Jo and Kate met when they were eight years old, on the day their parents left them at the boarding school which was to become their term-time ‘home’ for the following ten years. Their backgrounds couldn’t have been more different. Jo, with her broad Yorkshire accent was from a loving but ‘common’ working class family. However, through establishing a successful business, her father had become one of the ‘nouveau-riche’ and wanted to give her, and her two elder brothers, the advantages of the best education money could buy. Kate was from Leicestershire, her family decidedly middle-class and wealthy; she and her sisters had ponies and she was used to the life of privilege which ‘old money’ brings. However, when they met on that first day, what they did have in common was that they were feeling equally scared and lonely in the cold, austere surroundings of St Luke’s, already homesick for their loving families. Whilst Kate appeared kind, and willing to share whatever she had with Jo, Jo felt that her friend was rather vulnerable and so promised that she’d always “look after” her.

Thirty years later, Jo is a career woman, living in a flat in Manchester and, following the very sudden death of her husband Richard, has been a widow for two years. Although she and Richard had desperately wanted children, she hadn’t become pregnant and now, still mourning his death, her life feels very empty. On the other hand, Kate appears to ‘have it all’. She’s happily married to the good-looking Tom, a highly successful, self-made businessman, lives in a comfortable old farmhouse in the Peak District and has a six-year-old daughter, Alice, to whom Jo is an adoring godmother.

Shifting between past and present, this dark, powerful and increasingly chilling story explores the friendship between Jo and Kate, gradually exposing their shared history and the nuances of their complex, interdependent relationship. The controlled, ‘drip-feed’ manner in which the author revealed this information enabled her to not only create well-developed characters, but also to increase a feeling of tension, unease and, increasingly as the story unfolded, a palpable sense of menace.
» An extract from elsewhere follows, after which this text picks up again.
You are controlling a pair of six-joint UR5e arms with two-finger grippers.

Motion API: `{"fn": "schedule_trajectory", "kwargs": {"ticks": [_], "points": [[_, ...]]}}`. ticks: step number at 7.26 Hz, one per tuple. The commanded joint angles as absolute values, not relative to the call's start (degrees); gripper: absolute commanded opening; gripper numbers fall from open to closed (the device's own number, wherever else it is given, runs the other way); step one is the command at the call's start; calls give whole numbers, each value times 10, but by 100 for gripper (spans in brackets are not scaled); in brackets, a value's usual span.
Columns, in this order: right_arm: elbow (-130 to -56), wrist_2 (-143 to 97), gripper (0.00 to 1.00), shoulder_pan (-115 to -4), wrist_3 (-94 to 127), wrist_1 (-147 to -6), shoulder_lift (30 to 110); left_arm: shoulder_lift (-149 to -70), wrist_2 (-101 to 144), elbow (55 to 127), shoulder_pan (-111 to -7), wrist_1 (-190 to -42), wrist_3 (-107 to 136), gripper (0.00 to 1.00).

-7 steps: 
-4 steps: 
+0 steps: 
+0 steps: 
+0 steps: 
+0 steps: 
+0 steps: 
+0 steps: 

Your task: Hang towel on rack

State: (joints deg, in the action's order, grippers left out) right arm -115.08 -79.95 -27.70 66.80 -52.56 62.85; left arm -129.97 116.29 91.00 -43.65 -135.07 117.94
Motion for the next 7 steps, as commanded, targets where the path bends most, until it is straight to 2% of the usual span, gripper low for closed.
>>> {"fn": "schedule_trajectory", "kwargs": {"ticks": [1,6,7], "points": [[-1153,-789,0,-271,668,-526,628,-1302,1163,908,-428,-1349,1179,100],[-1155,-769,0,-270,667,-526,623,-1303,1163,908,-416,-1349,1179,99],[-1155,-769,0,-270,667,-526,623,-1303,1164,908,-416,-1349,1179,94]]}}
Although the story is told from Kate’s perspective, it isn’t long before the back-stories of each of the other characters is fleshed out and it becomes clear that secrets, lies and multiple layers of deception lie at the heart of their interactions. As the reader learns more about Jo and Kate’s traumatic experiences during their boarding school years, it becomes apparent what a profound and long-lasting effect they’d had. One thing which I found particularly impressive was the way in which the author hinted, right from the start, how the dynamics of what would eventually become a toxic relationship, had its roots in these earliest stages of their friendship.

In fact, there is barely a character in this story who isn’t in some way flawed and whose behaviour all too often leaves a lot to be desired! However, although I frequently found myself disliking each of them, I always felt able to understand the reasons which underlay their dysfunctional behaviour, and even to feel some sympathy for them. I also found (sometimes much to my surprise!) that my sympathies shifted as the story unfolded and I was forced to reassess what I thought I knew about each of them!

It’s difficult to reveal much about the developing plot without introducing spoilers, but some of the themes which make this such a disturbing story include childhood trauma, sexual manipulation, bullying, abuse, betrayal, envy, jealousy, loyalty and the changing nature of friendship. These themes weave their way through this cleverly plotted story, sometimes immediately obvious and shocking, sometimes more subtly revealed. The author’s elegant use of language, and the impressive pacing of her storytelling, was apparent from the earliest chapters. Her gradual revelations added twists to the story which were, for the most part, entirely credible and unexpected – and I thought the final twist was masterful! The only thing I occasionally struggled with in the storytelling was the narrative voice of the eight-year-old Jo. I know she was being portrayed as academically precocious, but I often found it difficult to find the level of her ‘sophistication’ entirely credible.

In addition to appreciating her skilful plotting, I also very much enjoyed the author’s evocative scene-setting. She very effectively captured the cold, austere and uncaring atmosphere of St Luke’s, an environment which appeared to have more in common with the harsh, rigorous regimes of certain old-style public schools than it did with the fictional, fun-filled adventures experienced by girls at Malory Towers! I’m very familiar with the area of the Peak District in which part of the story is set and I found that each of her descriptions captured the sights, smells and sounds of the area to perfection.

This is the first of Caroline England’s novels which I’ve read – but I suspect it won’t be the last!

Review by Linda Hepworth

Personal read: ****
Group read: ****

Piaktus      19th October 2020   (Imprint of Little Brown Book Group.)
ISBN: 978-0-349-42280-0     Paperback

With my thanks to the publisher and NB for a copy of this book in exchange for an unbiased review.